We can see that there exist a strong negative correlation between acousticness and energy, a relatively high negative correlation between acousticness and loudness, and a relatively high possitive correlation between energy and loudness.

Data Description

In Project 1, I used a Spotify dataset that originally comes from the Kaggle: https://www.kaggle.com/sashankpillai/spotify-top-200-charts-20202021. The dataset includes all the songs that have been on the Top 200 Weekly (Global) charts of Spotify in 2020 & 2021. For this project I am looking into popularity and audio features of tracks in the Spotify Top 200 Charts (2020-2021). The goal of this project is to highlight the common patterns between popularity and the audio features of these songs.

Cleaning data was necessary after viewing the dataset. In the dataset there were 11 rows that contain missing values based on the observation of each column by using colSums(is.na(). To remove these rows with missing values I used na.omit() to remove Null values. Then I removed index, Week of Highest Charting, Song ID, Release Data, and Week Charted from the dataset since it was not needed for my analysis. Lastly, I change Duration (ms) to Duration so it would be easier to read and type in the code.

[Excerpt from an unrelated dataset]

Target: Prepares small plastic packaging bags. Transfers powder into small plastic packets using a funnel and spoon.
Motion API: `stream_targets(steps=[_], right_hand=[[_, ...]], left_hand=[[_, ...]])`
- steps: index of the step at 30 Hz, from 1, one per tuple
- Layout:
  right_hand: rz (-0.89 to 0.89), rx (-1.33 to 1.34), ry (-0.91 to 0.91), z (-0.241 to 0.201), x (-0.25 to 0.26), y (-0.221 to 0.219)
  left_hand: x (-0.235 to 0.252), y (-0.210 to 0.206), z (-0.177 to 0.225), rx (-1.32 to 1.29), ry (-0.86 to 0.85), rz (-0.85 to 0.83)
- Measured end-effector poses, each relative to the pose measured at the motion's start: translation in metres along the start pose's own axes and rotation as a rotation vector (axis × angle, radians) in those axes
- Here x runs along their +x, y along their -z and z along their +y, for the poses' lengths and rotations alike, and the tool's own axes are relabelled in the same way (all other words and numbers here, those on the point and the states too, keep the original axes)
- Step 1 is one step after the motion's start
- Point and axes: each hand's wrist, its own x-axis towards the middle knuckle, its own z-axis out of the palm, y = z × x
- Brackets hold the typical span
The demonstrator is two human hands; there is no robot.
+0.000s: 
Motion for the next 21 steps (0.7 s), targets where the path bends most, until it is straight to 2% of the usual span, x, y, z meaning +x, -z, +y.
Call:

The visualization for this project were created in Rstudios. For the first visualization, I created a bar graph that show the top Genres from the dataset. The genre’s variables had more than one values within one cell. With my limited knowledge on R, I was not able to separate the genres individually. Therefore, the rate of genre streams doesn’t not represent the true representation of most popular genre. From my data pop seems to be the most popular genre follow by latin music. The second visualization is a bar graph of the most popular artists. The most popular artist is Taylor Swift with a rate of streams of 104%. Taylor Swift produces mostly pop music backing up the proof that pop is the most popular genre. The third visualization is a density plot for audio features. It can be seen on the graph the distributions of variables speckiness, acousticness, and liveness are left-skewed with valued tending to be closer to 0. The density plots of danceability and energy are right-skewed while, valence has somewhat normal distribution like curve. The fourth visualization is a heatmap to observe the correlation between audio features. To understand the correlation between variables, I used corrplot function, which is one of the base data visualizations. We can see that there exists a strong negative correlation between acousticness and energy, a relatively high negative correlation between acousticness and loudness, and a relatively high positive correlation between energy and loudness. The last visualization is a bar graph of the most popular chords. it seems like the most common key among top tracks is C♯,D♭; while D♯,E♭ is the least preferred in the Top Songs list.

This project gave us insight in audio feature pattern on why they are popular, however due to the limitation of the data, model is far from perfect. I would love to explore whether which audio feature makes a song popular or least popular. I would also like to explore whether having a feature would increase the popularity of the song or not.